Assigned task - In the listing below, how many lines include "Every"? Give the number and no other text.

· · ·

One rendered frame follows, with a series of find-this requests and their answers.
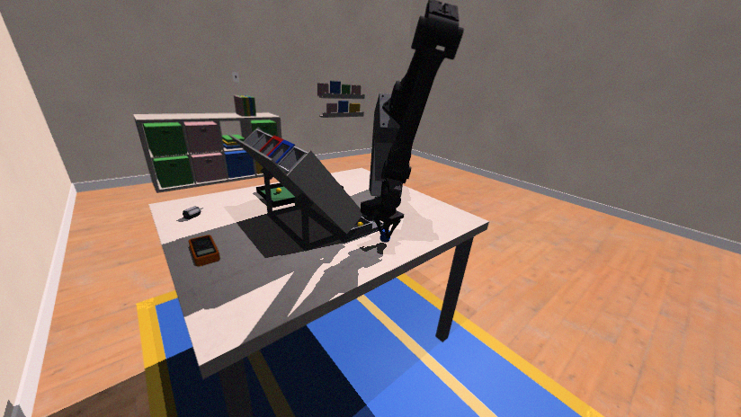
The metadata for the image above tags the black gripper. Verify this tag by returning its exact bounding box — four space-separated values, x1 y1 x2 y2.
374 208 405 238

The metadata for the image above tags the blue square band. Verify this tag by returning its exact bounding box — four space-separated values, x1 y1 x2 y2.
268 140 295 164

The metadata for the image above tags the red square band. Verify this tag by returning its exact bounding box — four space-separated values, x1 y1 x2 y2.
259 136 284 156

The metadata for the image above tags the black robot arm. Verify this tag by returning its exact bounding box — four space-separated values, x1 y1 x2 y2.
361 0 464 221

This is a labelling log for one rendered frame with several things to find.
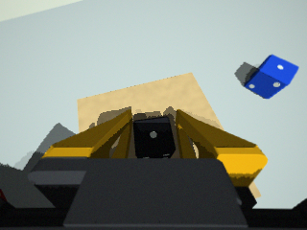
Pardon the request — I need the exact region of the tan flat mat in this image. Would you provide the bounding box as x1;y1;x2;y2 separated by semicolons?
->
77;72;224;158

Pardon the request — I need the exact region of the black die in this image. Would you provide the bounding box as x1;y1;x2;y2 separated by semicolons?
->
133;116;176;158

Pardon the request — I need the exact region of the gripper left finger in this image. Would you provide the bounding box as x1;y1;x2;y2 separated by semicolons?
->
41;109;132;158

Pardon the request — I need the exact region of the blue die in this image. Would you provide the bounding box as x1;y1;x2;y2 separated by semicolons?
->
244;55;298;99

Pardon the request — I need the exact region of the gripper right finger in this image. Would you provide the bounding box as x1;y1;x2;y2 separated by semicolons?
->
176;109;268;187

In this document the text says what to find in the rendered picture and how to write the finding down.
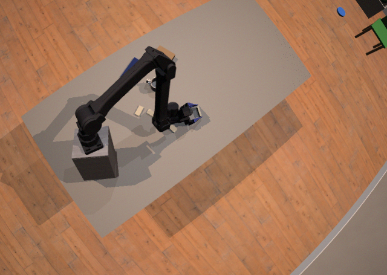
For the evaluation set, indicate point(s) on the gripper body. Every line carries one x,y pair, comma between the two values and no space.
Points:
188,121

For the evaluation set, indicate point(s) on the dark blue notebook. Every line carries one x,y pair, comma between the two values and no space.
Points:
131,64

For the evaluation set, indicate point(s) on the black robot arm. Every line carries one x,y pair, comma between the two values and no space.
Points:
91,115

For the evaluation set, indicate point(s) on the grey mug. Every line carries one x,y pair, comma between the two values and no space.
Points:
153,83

· · ·

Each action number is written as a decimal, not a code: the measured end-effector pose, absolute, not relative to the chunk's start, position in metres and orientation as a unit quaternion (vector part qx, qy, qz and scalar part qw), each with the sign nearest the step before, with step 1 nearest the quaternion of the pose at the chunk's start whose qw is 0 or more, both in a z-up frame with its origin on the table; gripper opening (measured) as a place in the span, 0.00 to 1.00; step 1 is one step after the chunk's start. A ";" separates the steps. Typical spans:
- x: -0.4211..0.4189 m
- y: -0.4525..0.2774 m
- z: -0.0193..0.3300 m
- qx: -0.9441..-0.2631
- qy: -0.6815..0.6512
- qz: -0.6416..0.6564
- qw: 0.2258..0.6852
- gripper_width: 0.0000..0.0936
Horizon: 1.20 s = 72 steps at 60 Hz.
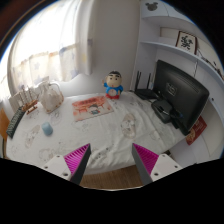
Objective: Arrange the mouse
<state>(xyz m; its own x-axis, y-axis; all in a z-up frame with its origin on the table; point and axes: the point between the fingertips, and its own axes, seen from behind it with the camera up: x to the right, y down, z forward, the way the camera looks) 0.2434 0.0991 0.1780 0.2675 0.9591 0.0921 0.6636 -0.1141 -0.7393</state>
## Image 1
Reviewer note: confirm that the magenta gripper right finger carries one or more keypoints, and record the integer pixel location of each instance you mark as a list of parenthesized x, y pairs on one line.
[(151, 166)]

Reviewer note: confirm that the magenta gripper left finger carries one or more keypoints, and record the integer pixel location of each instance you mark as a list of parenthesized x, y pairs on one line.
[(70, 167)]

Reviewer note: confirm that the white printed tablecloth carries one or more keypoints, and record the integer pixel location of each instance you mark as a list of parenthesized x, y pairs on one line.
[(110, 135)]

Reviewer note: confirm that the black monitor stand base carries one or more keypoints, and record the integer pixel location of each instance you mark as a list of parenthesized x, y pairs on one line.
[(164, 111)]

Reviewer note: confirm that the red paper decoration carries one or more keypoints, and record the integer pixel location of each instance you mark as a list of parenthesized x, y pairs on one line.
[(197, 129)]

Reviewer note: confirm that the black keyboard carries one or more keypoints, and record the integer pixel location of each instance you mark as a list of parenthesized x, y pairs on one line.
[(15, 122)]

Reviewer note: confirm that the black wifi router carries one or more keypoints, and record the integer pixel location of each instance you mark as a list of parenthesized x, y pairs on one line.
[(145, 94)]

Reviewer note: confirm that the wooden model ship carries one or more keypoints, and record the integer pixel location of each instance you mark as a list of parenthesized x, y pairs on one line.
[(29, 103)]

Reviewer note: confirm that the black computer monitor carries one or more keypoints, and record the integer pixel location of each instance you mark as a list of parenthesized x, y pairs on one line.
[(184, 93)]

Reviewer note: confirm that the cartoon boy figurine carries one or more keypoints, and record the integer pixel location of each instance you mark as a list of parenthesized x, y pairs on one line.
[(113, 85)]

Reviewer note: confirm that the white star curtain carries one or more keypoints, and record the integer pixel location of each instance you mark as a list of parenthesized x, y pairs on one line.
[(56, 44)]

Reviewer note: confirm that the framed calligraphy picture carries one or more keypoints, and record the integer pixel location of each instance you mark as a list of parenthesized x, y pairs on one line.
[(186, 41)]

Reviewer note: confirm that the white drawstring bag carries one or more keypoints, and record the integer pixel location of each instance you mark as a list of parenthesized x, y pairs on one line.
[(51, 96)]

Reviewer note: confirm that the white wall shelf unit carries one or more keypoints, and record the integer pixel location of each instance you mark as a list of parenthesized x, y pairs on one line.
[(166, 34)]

· · ·

Task result - 4